▶ Try it:
Please give back, word for word, only the lines starting at the one containing "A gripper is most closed" and ending at the one containing "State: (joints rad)" within the material below.

▽

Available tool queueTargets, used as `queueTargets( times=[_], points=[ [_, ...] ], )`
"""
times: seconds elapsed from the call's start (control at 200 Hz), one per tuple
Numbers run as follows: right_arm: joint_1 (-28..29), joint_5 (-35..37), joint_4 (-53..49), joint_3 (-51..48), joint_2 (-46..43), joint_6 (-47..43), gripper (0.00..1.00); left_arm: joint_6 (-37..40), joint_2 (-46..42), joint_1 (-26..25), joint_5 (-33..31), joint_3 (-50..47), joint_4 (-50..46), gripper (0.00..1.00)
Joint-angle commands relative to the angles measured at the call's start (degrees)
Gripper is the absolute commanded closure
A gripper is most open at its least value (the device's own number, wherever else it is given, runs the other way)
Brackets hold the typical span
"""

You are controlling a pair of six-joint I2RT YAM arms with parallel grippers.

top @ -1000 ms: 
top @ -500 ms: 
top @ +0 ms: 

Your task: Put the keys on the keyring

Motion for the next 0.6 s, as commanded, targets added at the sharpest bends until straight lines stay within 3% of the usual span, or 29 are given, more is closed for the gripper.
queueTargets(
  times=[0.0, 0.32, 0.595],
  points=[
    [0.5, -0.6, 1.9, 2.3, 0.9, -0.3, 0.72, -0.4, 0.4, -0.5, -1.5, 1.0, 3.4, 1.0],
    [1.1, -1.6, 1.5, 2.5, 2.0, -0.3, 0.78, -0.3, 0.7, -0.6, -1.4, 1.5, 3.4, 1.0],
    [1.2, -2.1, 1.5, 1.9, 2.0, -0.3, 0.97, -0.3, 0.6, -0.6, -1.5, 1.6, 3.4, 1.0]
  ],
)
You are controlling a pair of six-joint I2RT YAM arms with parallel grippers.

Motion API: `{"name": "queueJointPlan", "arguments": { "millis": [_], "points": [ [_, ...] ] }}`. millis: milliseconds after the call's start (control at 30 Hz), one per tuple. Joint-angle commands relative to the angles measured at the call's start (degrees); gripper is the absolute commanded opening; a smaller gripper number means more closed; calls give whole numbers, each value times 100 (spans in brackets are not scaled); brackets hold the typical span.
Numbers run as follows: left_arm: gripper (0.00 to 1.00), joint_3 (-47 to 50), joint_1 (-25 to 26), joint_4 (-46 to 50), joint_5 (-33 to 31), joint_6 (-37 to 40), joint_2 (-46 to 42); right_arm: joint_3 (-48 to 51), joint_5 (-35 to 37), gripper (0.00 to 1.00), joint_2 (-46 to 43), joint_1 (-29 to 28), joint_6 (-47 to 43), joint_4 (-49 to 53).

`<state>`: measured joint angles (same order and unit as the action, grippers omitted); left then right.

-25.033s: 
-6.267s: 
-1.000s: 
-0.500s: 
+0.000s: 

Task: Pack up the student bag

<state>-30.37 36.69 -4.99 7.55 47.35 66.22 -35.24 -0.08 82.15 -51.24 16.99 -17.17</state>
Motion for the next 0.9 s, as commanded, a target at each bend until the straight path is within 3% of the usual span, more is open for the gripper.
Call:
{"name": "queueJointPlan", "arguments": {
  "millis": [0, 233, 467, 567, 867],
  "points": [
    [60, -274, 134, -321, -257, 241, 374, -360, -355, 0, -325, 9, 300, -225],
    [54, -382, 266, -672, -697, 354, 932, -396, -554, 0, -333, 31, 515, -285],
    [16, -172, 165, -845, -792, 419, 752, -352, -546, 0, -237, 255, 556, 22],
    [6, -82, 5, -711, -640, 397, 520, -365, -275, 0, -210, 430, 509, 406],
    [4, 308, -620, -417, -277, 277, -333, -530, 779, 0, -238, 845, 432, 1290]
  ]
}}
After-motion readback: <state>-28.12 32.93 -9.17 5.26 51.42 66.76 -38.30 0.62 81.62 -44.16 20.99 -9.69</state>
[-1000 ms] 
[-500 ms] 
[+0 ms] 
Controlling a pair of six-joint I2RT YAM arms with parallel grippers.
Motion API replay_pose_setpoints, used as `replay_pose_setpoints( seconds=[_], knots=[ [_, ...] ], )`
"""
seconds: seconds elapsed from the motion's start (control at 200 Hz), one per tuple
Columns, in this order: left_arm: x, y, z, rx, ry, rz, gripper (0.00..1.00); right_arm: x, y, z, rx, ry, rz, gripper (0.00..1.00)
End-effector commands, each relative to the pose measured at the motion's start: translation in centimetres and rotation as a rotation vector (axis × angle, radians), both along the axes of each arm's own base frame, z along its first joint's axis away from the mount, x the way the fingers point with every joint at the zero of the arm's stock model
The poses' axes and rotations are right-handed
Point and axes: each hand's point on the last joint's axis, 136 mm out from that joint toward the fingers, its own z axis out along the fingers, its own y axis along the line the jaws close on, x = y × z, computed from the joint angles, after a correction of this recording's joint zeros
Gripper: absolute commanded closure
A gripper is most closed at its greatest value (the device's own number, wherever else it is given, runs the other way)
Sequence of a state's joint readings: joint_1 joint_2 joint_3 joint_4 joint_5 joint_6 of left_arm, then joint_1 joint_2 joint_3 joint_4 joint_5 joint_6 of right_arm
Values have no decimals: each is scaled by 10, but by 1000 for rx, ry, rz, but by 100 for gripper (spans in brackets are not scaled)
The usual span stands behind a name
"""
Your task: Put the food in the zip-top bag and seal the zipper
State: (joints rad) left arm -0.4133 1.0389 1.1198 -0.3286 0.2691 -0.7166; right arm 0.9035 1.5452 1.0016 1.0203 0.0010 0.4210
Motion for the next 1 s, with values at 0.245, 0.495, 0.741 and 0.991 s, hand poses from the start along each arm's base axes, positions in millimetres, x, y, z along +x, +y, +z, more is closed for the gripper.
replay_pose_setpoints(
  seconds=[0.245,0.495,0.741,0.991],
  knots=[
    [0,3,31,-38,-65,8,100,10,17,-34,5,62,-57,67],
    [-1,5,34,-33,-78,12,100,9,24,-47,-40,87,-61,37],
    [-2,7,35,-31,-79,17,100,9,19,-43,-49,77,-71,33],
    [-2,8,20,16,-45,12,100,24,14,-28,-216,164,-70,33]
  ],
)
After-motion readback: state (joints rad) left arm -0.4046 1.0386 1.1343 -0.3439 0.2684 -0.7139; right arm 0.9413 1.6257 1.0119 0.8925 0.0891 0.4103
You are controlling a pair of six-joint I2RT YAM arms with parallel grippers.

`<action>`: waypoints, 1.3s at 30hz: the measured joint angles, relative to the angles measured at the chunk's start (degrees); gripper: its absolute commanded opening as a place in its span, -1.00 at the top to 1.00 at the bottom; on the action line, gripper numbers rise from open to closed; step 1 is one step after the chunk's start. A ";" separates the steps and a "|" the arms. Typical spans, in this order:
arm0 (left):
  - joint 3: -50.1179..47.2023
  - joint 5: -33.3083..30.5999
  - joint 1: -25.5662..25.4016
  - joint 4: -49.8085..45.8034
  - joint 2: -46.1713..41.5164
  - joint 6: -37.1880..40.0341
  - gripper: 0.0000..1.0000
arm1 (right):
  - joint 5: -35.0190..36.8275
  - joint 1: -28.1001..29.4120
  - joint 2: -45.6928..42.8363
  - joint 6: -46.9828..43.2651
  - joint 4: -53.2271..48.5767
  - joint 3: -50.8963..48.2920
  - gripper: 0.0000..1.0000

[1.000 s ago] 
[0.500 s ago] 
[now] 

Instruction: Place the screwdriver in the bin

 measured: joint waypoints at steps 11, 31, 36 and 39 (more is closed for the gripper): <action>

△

▶ Response below:
A gripper is most closed at its greatest value (the device's own number, wherever else it is given, runs the other way)
Sequence of a state's joint readings: joint_1 joint_2 joint_3 joint_4 joint_5 joint_6 of left_arm, then joint_1 joint_2 joint_3 joint_4 joint_5 joint_6 of right_arm
Values have no decimals: each is scaled by 10, but by 1000 for rx, ry, rz, but by 100 for gripper (spans in brackets are not scaled)
The usual span stands behind a name
"""
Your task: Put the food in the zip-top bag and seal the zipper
State: (joints rad) left arm -0.4133 1.0389 1.1198 -0.3286 0.2691 -0.7166; right arm 0.9035 1.5452 1.0016 1.0203 0.0010 0.4210

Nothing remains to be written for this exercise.